Task brief -> Line by line, reproduce the material below exactly.

-------

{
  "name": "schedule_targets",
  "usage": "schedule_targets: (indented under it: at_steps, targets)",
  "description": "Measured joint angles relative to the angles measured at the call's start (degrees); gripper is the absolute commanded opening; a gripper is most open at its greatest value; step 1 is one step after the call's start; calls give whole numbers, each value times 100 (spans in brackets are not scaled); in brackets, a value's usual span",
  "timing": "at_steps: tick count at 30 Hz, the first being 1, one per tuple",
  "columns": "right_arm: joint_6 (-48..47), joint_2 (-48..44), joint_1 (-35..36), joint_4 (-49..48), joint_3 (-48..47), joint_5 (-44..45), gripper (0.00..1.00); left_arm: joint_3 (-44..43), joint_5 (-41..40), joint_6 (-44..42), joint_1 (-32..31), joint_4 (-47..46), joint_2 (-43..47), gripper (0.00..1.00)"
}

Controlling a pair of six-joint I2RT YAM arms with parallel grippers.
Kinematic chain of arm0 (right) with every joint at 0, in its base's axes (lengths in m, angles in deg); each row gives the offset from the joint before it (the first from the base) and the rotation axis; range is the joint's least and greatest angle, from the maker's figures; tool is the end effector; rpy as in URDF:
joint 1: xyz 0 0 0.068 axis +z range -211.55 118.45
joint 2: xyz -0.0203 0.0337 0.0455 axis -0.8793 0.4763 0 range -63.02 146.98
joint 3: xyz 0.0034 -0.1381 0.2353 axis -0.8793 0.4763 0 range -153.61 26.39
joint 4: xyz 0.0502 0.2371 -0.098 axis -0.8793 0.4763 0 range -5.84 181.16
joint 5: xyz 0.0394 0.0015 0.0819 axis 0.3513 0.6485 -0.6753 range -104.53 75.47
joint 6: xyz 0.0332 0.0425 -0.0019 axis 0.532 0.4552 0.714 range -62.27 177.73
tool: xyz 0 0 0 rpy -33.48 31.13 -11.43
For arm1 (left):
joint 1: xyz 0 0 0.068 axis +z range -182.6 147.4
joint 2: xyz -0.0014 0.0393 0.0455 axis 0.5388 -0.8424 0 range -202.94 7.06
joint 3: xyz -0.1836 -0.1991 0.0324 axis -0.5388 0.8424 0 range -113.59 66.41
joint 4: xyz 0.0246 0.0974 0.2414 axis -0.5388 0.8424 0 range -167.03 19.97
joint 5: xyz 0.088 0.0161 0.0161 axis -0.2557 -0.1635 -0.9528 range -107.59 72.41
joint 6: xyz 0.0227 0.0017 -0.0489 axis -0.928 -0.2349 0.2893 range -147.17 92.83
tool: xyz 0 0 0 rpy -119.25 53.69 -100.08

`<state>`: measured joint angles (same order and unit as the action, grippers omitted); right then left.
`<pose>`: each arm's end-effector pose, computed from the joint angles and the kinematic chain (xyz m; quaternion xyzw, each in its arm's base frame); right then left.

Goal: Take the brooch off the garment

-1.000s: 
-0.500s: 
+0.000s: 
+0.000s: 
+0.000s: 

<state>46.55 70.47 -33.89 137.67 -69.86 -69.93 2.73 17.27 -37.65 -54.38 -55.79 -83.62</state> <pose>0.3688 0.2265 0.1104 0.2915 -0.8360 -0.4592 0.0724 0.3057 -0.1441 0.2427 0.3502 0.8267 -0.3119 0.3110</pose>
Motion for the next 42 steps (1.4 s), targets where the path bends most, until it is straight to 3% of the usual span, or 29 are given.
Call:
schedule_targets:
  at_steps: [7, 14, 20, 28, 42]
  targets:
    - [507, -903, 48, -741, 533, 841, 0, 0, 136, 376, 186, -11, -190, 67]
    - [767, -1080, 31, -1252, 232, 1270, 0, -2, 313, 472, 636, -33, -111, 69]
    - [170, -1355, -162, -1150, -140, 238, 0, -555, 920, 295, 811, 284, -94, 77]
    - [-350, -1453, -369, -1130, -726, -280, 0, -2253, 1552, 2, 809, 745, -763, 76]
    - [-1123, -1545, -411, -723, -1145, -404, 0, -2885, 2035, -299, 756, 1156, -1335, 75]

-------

Answer box ->
{
  "name": "schedule_targets",
  "usage": "schedule_targets: (indented under it: at_steps, targets)",
  "description": "Measured joint angles relative to the angles measured at the call's start (degrees); gripper is the absolute commanded opening; a gripper is most open at its greatest value; step 1 is one step after the call's start; calls give whole numbers, each value times 100 (spans in brackets are not scaled); in brackets, a value's usual span",
  "timing": "at_steps: tick count at 30 Hz, the first being 1, one per tuple",
  "columns": "right_arm: joint_6 (-48..47), joint_2 (-48..44), joint_1 (-35..36), joint_4 (-49..48), joint_3 (-48..47), joint_5 (-44..45), gripper (0.00..1.00); left_arm: joint_3 (-44..43), joint_5 (-41..40), joint_6 (-44..42), joint_1 (-32..31), joint_4 (-47..46), joint_2 (-43..47), gripper (0.00..1.00)"
}

Controlling a pair of six-joint I2RT YAM arms with parallel grippers.
Kinematic chain of arm0 (right) with every joint at 0, in its base's axes (lengths in m, angles in deg); each row gives the offset from the joint before it (the first from the base) and the rotation axis; range is the joint's least and greatest angle, from the maker's figures; tool is the end effector; rpy as in URDF:
joint 1: xyz 0 0 0.068 axis +z range -211.55 118.45
joint 2: xyz -0.0203 0.0337 0.0455 axis -0.8793 0.4763 0 range -63.02 146.98
joint 3: xyz 0.0034 -0.1381 0.2353 axis -0.8793 0.4763 0 range -153.61 26.39
joint 4: xyz 0.0502 0.2371 -0.098 axis -0.8793 0.4763 0 range -5.84 181.16
joint 5: xyz 0.0394 0.0015 0.0819 axis 0.3513 0.6485 -0.6753 range -104.53 75.47
joint 6: xyz 0.0332 0.0425 -0.0019 axis 0.532 0.4552 0.714 range -62.27 177.73
tool: xyz 0 0 0 rpy -33.48 31.13 -11.43
For arm1 (left):
joint 1: xyz 0 0 0.068 axis +z range -182.6 147.4
joint 2: xyz -0.0014 0.0393 0.0455 axis 0.5388 -0.8424 0 range -202.94 7.06
joint 3: xyz -0.1836 -0.1991 0.0324 axis -0.5388 0.8424 0 range -113.59 66.41
joint 4: xyz 0.0246 0.0974 0.2414 axis -0.5388 0.8424 0 range -167.03 19.97
joint 5: xyz 0.088 0.0161 0.0161 axis -0.2557 -0.1635 -0.9528 range -107.59 72.41
joint 6: xyz 0.0227 0.0017 -0.0489 axis -0.928 -0.2349 0.2893 range -147.17 92.83
tool: xyz 0 0 0 rpy -119.25 53.69 -100.08

`<state>`: measured joint angles (same order and unit as the action, grippers omitted); right then left.
`<pose>`: each arm's end-effector pose, computed from the joint angles and the kinematic chain (xyz m; quaternion xyzw, each in its arm's base frame); right then left.

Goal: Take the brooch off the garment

-1.000s: 
-0.500s: 
+0.000s: 
+0.000s: 
+0.000s: 

<state>46.55 70.47 -33.89 137.67 -69.86 -69.93 2.73 17.27 -37.65 -54.38 -55.79 -83.62</state> <pose>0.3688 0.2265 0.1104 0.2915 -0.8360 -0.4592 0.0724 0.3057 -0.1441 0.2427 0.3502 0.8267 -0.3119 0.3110</pose>
Motion for the next 42 steps (1.4 s), targets where the path bends most, until it is straight to 3% of the usual span, or 29 are given.
Call:
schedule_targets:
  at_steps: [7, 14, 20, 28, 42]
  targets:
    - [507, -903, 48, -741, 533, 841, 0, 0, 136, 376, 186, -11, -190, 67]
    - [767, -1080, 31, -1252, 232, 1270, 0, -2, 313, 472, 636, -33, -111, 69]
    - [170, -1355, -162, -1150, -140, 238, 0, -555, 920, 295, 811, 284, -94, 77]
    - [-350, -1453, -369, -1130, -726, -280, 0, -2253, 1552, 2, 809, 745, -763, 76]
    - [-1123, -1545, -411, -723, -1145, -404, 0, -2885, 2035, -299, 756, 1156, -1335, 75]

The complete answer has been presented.